» **Task description**
Using the listing below, set down each line from the line containing "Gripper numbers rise" through the line containing "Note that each", both ends included, exactly and with nothing added.

── Information supplied ──

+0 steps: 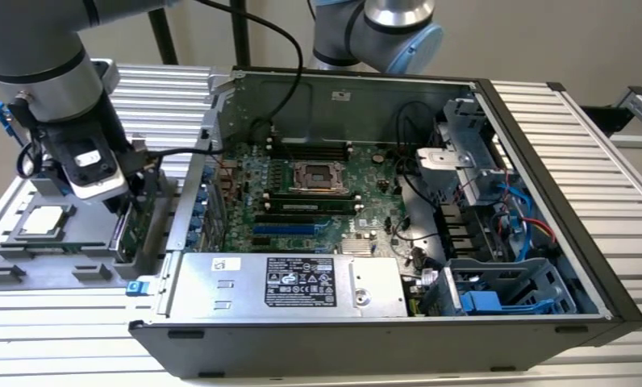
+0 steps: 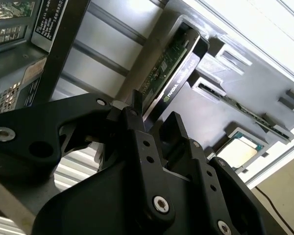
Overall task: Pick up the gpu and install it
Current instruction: 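Pick up the gpu and move the gpu toward the slot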
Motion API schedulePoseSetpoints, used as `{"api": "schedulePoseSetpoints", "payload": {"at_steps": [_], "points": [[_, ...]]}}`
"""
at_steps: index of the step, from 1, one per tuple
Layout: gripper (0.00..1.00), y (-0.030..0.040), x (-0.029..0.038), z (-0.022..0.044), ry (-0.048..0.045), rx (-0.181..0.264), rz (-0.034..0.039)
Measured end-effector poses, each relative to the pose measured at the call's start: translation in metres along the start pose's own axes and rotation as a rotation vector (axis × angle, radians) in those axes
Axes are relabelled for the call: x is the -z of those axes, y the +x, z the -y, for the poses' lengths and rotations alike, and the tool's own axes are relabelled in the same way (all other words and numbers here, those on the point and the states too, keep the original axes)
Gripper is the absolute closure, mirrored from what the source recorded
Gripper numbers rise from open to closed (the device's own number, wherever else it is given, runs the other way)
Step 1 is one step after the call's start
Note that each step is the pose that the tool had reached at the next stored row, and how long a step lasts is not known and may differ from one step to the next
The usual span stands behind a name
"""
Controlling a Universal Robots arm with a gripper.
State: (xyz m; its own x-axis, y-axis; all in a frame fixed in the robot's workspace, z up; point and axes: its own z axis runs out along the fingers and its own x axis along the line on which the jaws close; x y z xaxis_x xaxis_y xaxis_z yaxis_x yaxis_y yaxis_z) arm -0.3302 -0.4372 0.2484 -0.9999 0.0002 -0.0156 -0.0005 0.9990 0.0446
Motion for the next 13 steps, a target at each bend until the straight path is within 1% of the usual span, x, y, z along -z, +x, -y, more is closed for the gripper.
{"api": "schedulePoseSetpoints", "payload": {"at_steps": [13], "points": [[0.00,0.0002,-0.0083,0.0004,0.0000,0.000,-0.0001]]}}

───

» **Written solution**
Gripper numbers rise from open to closed (the device's own number, wherever else it is given, runs the other way)
Step 1 is one step after the call's start
Note that each step is the pose that the tool had reached at the next stored row, and how long a step lasts is not known and may differ from one step to the next

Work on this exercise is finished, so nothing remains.